When we see Craven’s paintings…we are picturing the repetition of language, vision, and painting. As a form reoccurs, it becomes more and more like a word—more like a symbol and a signal. 
Maccarone Gallery is pleased to present “Flowers,” an exhibition of new paintings by Ann Craven.
In her first solo exhibition at Maccarone Gallery, the artist undertakes a new subject, still-life arrangements of white roses. Painting with improvisational intensity, the artist uses primarily a palette of black and white, which reanimates the anachronistic genre of still-life flower-painting.
In previous work, Craven has explored icons derived from symbolic images from the natural world such as birds, deer, and the moon. Integral to Craven’s practice is the reliance on existing subject matter: images collected from nature books, magazines and the internet.
Craven began painting flowers from observation several years ago following the death of a loved one. She made paintings of the roses taken home from the funeral as gifts for her family. The subject was approached with a deep intuitive connection to both the historical and popular iconography of the rose. The paintings in this exhibition build on this symbolism, immersing the viewer in a dramatic black-and-white world of fluid scale, where rose petals become spiraling, almost galactic forms; slashes of black paint, depicting rose leaves, become swift-moving vectors; and dashes of white, used to represent baby’s breath, suggest clusters of stars.
The exhibition is organized around three groups of paintings, each installed in a separate part of the gallery.
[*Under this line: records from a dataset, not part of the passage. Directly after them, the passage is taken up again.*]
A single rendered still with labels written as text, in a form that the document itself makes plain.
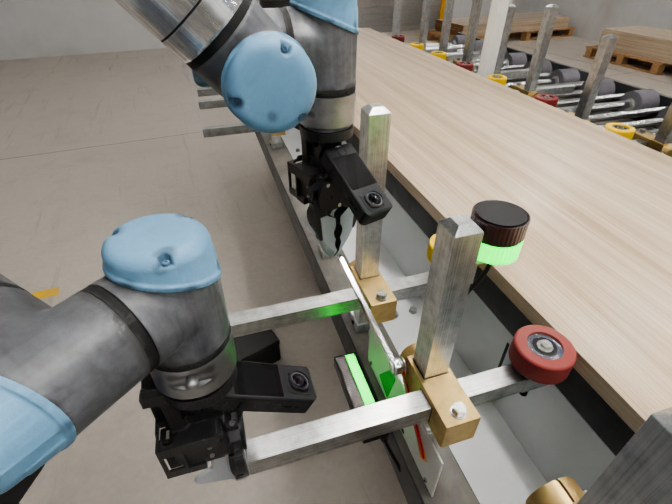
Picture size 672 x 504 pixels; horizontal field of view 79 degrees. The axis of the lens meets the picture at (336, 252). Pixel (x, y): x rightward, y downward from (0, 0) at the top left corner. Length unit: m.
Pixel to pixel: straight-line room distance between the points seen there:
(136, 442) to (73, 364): 1.38
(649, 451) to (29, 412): 0.35
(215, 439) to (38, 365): 0.21
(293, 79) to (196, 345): 0.22
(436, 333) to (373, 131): 0.30
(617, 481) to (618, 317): 0.41
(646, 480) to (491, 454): 0.53
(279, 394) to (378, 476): 1.06
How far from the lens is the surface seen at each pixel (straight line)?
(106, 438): 1.72
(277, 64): 0.34
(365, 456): 1.50
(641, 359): 0.69
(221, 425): 0.46
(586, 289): 0.77
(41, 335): 0.30
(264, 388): 0.44
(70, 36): 7.99
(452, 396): 0.59
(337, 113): 0.52
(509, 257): 0.48
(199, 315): 0.32
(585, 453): 0.75
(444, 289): 0.47
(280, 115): 0.35
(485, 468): 0.84
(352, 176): 0.53
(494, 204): 0.49
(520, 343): 0.62
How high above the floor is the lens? 1.34
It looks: 37 degrees down
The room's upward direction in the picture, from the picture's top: straight up
The first room contains a series of nine paintings of bouquets of white roses in clear glass or crystal vases situated on a simple studio stool. For the backgrounds, Craven uses flower motifs redeployed from her previous paintings, making these new paintings, in effect, flowers on flowers.
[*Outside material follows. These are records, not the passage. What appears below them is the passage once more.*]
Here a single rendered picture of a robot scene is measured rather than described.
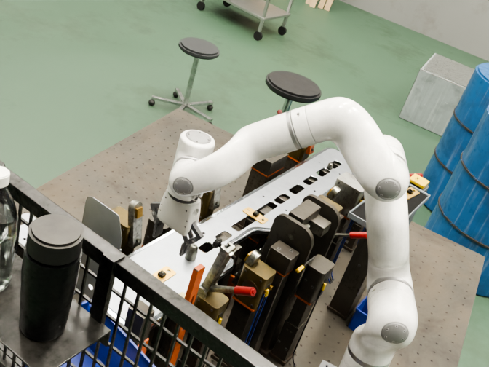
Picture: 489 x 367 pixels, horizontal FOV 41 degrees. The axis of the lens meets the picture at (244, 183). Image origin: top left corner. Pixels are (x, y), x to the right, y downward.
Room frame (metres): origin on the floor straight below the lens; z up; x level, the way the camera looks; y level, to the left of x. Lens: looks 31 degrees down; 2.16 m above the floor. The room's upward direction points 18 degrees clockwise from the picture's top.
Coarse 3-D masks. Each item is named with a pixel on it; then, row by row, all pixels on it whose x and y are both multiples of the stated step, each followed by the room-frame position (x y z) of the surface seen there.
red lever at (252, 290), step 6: (210, 288) 1.26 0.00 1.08; (216, 288) 1.25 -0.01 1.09; (222, 288) 1.24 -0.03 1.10; (228, 288) 1.24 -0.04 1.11; (234, 288) 1.23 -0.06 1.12; (240, 288) 1.23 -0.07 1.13; (246, 288) 1.22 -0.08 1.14; (252, 288) 1.22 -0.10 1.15; (240, 294) 1.22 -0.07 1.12; (246, 294) 1.21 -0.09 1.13; (252, 294) 1.21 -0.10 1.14
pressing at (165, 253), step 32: (320, 160) 2.27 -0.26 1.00; (256, 192) 1.89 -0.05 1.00; (288, 192) 1.96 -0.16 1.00; (320, 192) 2.03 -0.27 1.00; (224, 224) 1.65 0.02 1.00; (256, 224) 1.70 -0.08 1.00; (128, 256) 1.37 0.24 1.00; (160, 256) 1.41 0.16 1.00; (128, 288) 1.25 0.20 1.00; (160, 320) 1.18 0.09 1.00
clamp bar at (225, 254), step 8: (216, 240) 1.27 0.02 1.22; (224, 248) 1.25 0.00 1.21; (232, 248) 1.26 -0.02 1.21; (224, 256) 1.24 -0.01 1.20; (232, 256) 1.25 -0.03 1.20; (216, 264) 1.25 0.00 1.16; (224, 264) 1.26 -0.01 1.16; (208, 272) 1.25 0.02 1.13; (216, 272) 1.25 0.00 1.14; (208, 280) 1.25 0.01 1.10; (216, 280) 1.27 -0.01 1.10; (208, 288) 1.25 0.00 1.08
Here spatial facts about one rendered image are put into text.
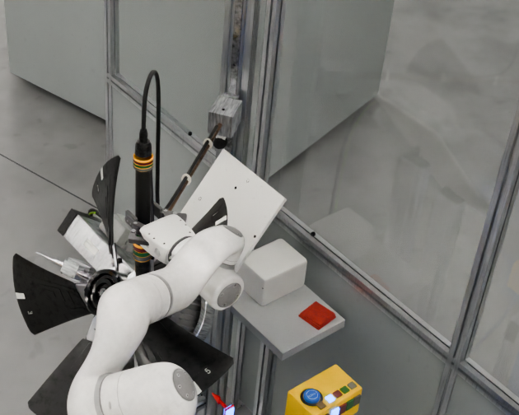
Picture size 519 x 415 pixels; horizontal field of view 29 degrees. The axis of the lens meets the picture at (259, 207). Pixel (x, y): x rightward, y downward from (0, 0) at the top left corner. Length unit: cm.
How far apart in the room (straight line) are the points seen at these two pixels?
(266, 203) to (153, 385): 102
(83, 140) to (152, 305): 340
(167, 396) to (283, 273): 134
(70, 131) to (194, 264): 330
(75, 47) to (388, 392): 273
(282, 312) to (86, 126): 250
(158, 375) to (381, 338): 137
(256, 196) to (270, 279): 39
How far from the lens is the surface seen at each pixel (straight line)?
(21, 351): 408
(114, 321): 175
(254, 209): 262
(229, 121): 277
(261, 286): 295
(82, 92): 525
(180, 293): 191
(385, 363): 301
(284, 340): 292
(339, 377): 255
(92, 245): 279
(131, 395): 171
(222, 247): 201
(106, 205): 260
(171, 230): 219
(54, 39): 524
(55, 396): 258
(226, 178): 271
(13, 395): 393
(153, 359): 241
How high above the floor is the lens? 293
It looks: 38 degrees down
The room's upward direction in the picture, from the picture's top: 6 degrees clockwise
In the second room are “copies” of the paintings in the first room. The copies are mirror images of the “original” paintings, flipped left to right along their vertical axes. Installed in clockwise rotation they mirror the counter-clockwise rotation of the paintings in the first room.
Craven installs her “stripe paintings” around the street-facing perimeter wall of the gallery. These paintings are made using the paint left over on her palette after completing each painting. Craven considers these stripe paintings to be “born” from the flower paintings and refers to them as a third set of flowers.
Craven’s paintings: the originals, mirrored copies, and stripes raise complex questions. What exactly occurs when Craven makes a mirrored copy, stroke for stroke, of an original, painted alla prima from a three-dimensional motif? The spontaneous, focused gesture is repeated and thus reified as an image of an object becomes a mirror image of an image. The improvisational brushstroke, usually considered a recording of an unique movement in time, is re-performed becoming choreographed. With the stripe paintings, representation and execution are further reified. Left-over paint, applied in parallel brush strokes, becomes another sign for a bouquet of flowers.
With Craven’s acute departure from her previous iconography, she takes on a new language to communicate the deep psychological rigor it takes to re-paint paintings, brush stroke for brushstroke, color by color, line by line. As Craven stated in 2006, “ I often take the memory of the last painting and bring it into the next painting. The new painting becomes the memory of the moment just past.”
 Bianca Beck and Josh Brand, On Ann Craven, or Painting Again: Memory, Mirror, Moon, March, 2008.